■ Source material ■
BEGIN

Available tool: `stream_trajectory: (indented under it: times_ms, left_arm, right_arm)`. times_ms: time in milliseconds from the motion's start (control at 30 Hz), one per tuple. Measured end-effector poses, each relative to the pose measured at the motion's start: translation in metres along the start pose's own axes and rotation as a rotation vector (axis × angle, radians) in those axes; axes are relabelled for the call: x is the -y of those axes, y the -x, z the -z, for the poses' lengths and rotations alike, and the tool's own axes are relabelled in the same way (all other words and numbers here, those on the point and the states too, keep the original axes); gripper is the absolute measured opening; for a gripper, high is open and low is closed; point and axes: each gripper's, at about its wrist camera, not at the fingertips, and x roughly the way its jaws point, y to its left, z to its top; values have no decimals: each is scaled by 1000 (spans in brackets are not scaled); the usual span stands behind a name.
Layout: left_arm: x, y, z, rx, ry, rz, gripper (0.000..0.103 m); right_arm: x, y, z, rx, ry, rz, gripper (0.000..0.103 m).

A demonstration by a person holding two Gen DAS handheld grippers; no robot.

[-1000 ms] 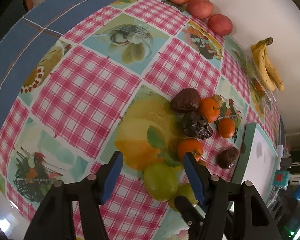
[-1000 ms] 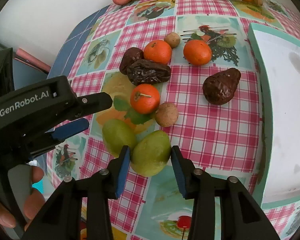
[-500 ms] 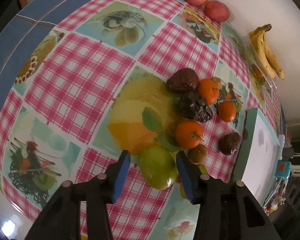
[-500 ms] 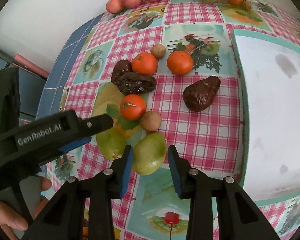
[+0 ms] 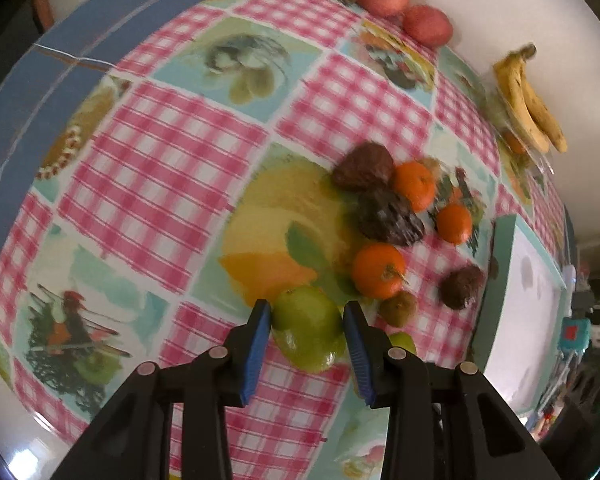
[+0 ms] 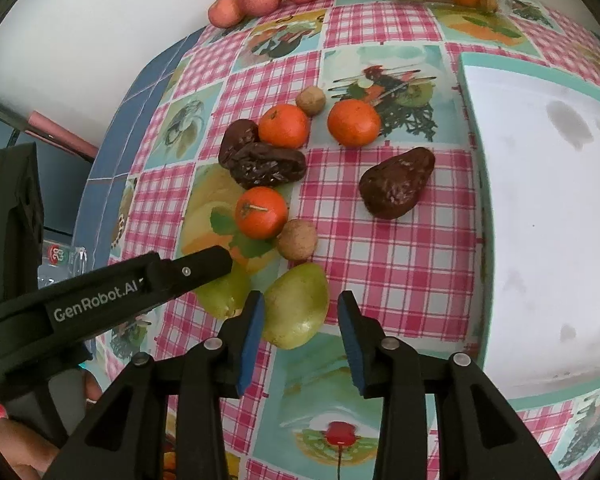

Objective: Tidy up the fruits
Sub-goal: 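Close the right gripper on the large green pear and lift it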

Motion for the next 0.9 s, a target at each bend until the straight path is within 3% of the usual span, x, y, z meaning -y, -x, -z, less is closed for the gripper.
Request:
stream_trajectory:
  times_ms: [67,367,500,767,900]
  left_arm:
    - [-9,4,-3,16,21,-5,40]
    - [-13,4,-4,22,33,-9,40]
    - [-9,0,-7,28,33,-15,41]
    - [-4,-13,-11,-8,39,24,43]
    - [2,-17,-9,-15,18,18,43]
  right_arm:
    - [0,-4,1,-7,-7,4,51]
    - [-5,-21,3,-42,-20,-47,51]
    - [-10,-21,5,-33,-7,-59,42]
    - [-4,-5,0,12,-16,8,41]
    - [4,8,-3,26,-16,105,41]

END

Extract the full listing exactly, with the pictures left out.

■ Solution to this problem ■
Available tool: `stream_trajectory: (indented under it: times_ms, left_arm, right_arm)`. times_ms: time in milliseconds from the motion's start (control at 30 Hz), one per tuple. Measured end-effector poses, each relative to the pose measured at the motion's start: translation in metres along the start pose's own axes and rotation as a rotation vector (axis × angle, radians) in those axes; axes are relabelled for the call: x is the -y of those axes, y the -x, z the -z, for the poses' lengths and rotations alike, and the tool's own axes are relabelled in the same way (all other words and numbers here, those on the point and the states too, keep the original axes); gripper is the absolute measured opening; for a gripper, high is open and low is closed; point and axes: each gripper's, at about its wrist camera, not at the fingertips, and x roughly the way its jaws point, y to its left, z to its top; values have no decimals: each is scaled by 1000 (spans in brackets are not scaled); the usual span stands behind a name.
Layout: left_arm: x, y, z, rx, ry, rz, gripper (0.000..0.103 m); right_arm: x, y, z, rx, ry, rz, gripper (0.000..0.103 m).

A demonstration by a person holding two Gen DAS handheld grippers; no robot.

[-1000 ms] 
[-1000 ms] 
[-500 ms] 
[-500 ms] 
[+0 ms] 
[+0 ms] 

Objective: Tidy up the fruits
Sub-goal: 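Close the right gripper on the large green pear and lift it
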
Motion for the next 0.9 s, a target at each bend until the straight path is within 3% of the usual span, x, y, z meaning -y, -x, -z, less is closed for the gripper.
Request:
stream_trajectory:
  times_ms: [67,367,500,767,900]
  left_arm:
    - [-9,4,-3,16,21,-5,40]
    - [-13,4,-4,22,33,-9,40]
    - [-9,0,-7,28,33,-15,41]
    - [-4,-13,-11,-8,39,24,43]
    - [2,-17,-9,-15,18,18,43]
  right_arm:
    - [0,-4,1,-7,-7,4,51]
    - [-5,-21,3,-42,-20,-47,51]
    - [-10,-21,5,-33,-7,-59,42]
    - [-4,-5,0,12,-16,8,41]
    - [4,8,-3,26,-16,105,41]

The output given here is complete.